**Brief**
Send every record back word for word.

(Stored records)
□ □ □ □ □

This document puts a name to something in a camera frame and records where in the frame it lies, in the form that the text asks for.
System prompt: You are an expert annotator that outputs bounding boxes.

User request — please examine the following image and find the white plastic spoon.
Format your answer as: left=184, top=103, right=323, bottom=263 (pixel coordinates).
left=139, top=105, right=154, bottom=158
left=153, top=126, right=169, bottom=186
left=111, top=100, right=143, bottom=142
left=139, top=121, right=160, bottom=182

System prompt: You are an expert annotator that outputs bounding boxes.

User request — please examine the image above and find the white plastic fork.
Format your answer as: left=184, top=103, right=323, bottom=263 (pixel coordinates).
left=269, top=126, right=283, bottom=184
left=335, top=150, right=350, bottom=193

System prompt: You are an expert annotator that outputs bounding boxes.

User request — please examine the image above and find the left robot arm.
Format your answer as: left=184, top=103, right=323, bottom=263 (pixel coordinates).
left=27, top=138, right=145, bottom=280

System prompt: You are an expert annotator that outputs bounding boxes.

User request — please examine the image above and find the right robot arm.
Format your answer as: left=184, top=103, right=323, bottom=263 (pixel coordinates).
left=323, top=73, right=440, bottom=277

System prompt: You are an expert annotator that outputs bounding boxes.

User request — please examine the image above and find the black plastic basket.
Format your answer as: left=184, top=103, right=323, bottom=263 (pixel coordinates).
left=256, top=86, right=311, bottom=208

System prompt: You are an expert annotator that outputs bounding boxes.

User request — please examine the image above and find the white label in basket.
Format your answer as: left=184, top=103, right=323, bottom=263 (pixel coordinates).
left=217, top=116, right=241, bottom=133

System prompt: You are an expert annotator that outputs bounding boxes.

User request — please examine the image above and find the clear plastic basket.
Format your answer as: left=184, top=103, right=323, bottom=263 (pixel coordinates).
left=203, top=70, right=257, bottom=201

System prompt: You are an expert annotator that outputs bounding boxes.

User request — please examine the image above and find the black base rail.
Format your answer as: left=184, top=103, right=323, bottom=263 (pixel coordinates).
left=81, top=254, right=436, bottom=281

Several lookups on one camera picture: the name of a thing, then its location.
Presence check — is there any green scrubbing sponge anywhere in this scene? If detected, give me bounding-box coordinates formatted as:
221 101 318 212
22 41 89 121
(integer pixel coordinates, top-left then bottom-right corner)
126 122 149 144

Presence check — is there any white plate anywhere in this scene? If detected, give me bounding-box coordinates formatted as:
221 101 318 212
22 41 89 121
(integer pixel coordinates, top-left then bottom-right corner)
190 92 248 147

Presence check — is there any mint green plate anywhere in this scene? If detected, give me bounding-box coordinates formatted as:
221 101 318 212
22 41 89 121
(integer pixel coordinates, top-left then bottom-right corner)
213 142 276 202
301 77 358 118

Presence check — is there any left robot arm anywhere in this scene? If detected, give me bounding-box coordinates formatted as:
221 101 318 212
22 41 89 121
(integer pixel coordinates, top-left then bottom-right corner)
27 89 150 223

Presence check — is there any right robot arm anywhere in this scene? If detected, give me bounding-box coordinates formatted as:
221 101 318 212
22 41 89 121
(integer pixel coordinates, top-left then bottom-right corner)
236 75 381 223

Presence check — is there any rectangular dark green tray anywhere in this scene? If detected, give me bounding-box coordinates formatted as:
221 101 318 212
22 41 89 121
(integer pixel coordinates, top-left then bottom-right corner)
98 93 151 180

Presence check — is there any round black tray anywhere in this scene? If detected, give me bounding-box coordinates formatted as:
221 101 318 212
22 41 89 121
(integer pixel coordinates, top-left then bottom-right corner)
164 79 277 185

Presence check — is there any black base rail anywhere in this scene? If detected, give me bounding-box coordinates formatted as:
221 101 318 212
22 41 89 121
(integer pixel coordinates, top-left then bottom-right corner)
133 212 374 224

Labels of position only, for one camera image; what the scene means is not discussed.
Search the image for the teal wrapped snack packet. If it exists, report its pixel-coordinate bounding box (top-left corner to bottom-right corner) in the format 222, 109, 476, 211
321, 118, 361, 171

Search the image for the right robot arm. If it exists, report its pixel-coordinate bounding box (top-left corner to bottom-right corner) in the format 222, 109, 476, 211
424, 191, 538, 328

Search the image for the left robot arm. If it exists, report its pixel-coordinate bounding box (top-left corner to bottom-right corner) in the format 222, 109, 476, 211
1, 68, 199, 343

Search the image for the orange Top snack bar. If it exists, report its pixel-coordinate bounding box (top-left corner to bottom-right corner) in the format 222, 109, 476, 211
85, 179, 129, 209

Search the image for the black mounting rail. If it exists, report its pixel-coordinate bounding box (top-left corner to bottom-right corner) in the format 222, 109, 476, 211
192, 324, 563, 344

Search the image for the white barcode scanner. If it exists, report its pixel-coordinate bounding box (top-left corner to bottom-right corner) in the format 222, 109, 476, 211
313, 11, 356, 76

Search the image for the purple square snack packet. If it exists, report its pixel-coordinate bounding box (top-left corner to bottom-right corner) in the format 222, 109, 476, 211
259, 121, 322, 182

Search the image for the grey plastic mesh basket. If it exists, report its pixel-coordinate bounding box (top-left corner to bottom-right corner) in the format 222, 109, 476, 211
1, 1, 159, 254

□ □ □ □ □

**Result**
This document puts a name to something in a camera frame and records where in the frame it lies, in the form that the text asks for.
System prompt: You are an expert annotator that outputs bounding boxes.

User request — please examine the following image and find the white plastic spoon.
Format your answer as: left=184, top=103, right=323, bottom=263 (pixel coordinates).
left=139, top=105, right=154, bottom=158
left=153, top=126, right=169, bottom=186
left=111, top=100, right=143, bottom=142
left=139, top=121, right=160, bottom=182

System prompt: You are an expert annotator that outputs bounding boxes.

User request — please examine the image above and find the white plastic fork.
Format your answer as: left=184, top=103, right=323, bottom=263 (pixel coordinates).
left=269, top=126, right=283, bottom=184
left=335, top=150, right=350, bottom=193

System prompt: You are an expert annotator that outputs bounding boxes.

User request — please examine the image above and find the left robot arm.
Format your answer as: left=184, top=103, right=323, bottom=263 (pixel coordinates).
left=27, top=138, right=145, bottom=280

System prompt: You are an expert annotator that outputs bounding boxes.

User request — please examine the image above and find the right robot arm.
Format your answer as: left=184, top=103, right=323, bottom=263 (pixel coordinates).
left=323, top=73, right=440, bottom=277

System prompt: You are an expert annotator that outputs bounding boxes.

User request — please examine the image above and find the black plastic basket.
Format your answer as: left=184, top=103, right=323, bottom=263 (pixel coordinates).
left=256, top=86, right=311, bottom=208

System prompt: You are an expert annotator that outputs bounding boxes.

User request — please examine the image above and find the white label in basket.
Format your answer as: left=184, top=103, right=323, bottom=263 (pixel coordinates).
left=217, top=116, right=241, bottom=133

System prompt: You are an expert annotator that outputs bounding boxes.

User request — please examine the image above and find the clear plastic basket.
Format your answer as: left=184, top=103, right=323, bottom=263 (pixel coordinates).
left=203, top=70, right=257, bottom=201

System prompt: You are an expert annotator that outputs bounding boxes.

User request — please examine the image above and find the black base rail.
Format your answer as: left=184, top=103, right=323, bottom=263 (pixel coordinates).
left=81, top=254, right=436, bottom=281

Several lookups on one camera picture: the name of a thing, then its location.
Presence check — is there any green scrubbing sponge anywhere in this scene? If detected, give me bounding-box coordinates formatted as:
221 101 318 212
22 41 89 121
(integer pixel coordinates, top-left then bottom-right corner)
126 122 149 144

Presence check — is there any white plate anywhere in this scene? If detected, give me bounding-box coordinates formatted as:
221 101 318 212
22 41 89 121
(integer pixel coordinates, top-left then bottom-right corner)
190 92 248 147

Presence check — is there any mint green plate anywhere in this scene? If detected, give me bounding-box coordinates formatted as:
221 101 318 212
22 41 89 121
(integer pixel coordinates, top-left then bottom-right corner)
213 142 276 202
301 77 358 118

Presence check — is there any left robot arm anywhere in this scene? If detected, give me bounding-box coordinates formatted as:
221 101 318 212
22 41 89 121
(integer pixel coordinates, top-left then bottom-right corner)
27 89 150 223

Presence check — is there any right robot arm anywhere in this scene? If detected, give me bounding-box coordinates formatted as:
221 101 318 212
22 41 89 121
(integer pixel coordinates, top-left then bottom-right corner)
236 75 381 223

Presence check — is there any rectangular dark green tray anywhere in this scene? If detected, give me bounding-box coordinates formatted as:
221 101 318 212
22 41 89 121
(integer pixel coordinates, top-left then bottom-right corner)
98 93 151 180

Presence check — is there any round black tray anywhere in this scene? If detected, give me bounding-box coordinates formatted as:
221 101 318 212
22 41 89 121
(integer pixel coordinates, top-left then bottom-right corner)
164 79 277 185

Presence check — is there any black base rail anywhere in this scene? If detected, give me bounding-box coordinates formatted as:
221 101 318 212
22 41 89 121
(integer pixel coordinates, top-left then bottom-right corner)
133 212 374 224

Labels of position only, for one camera image; what the scene means is not discussed.
Search the image for the teal wrapped snack packet. If it exists, report its pixel-coordinate bounding box (top-left corner to bottom-right corner) in the format 222, 109, 476, 211
321, 118, 361, 171

Search the image for the right robot arm. If it exists, report its pixel-coordinate bounding box (top-left corner to bottom-right corner) in the format 222, 109, 476, 211
424, 191, 538, 328

Search the image for the left robot arm. If it exists, report its pixel-coordinate bounding box (top-left corner to bottom-right corner) in the format 222, 109, 476, 211
1, 68, 199, 343

Search the image for the orange Top snack bar. If it exists, report its pixel-coordinate bounding box (top-left corner to bottom-right corner) in the format 222, 109, 476, 211
85, 179, 129, 209

Search the image for the black mounting rail. If it exists, report its pixel-coordinate bounding box (top-left corner to bottom-right corner) in the format 222, 109, 476, 211
192, 324, 563, 344

Search the image for the white barcode scanner. If it exists, report its pixel-coordinate bounding box (top-left corner to bottom-right corner) in the format 222, 109, 476, 211
313, 11, 356, 76

Search the image for the purple square snack packet. If it exists, report its pixel-coordinate bounding box (top-left corner to bottom-right corner) in the format 222, 109, 476, 211
259, 121, 322, 182

Search the image for the grey plastic mesh basket. If it exists, report its pixel-coordinate bounding box (top-left corner to bottom-right corner) in the format 222, 109, 476, 211
1, 1, 159, 254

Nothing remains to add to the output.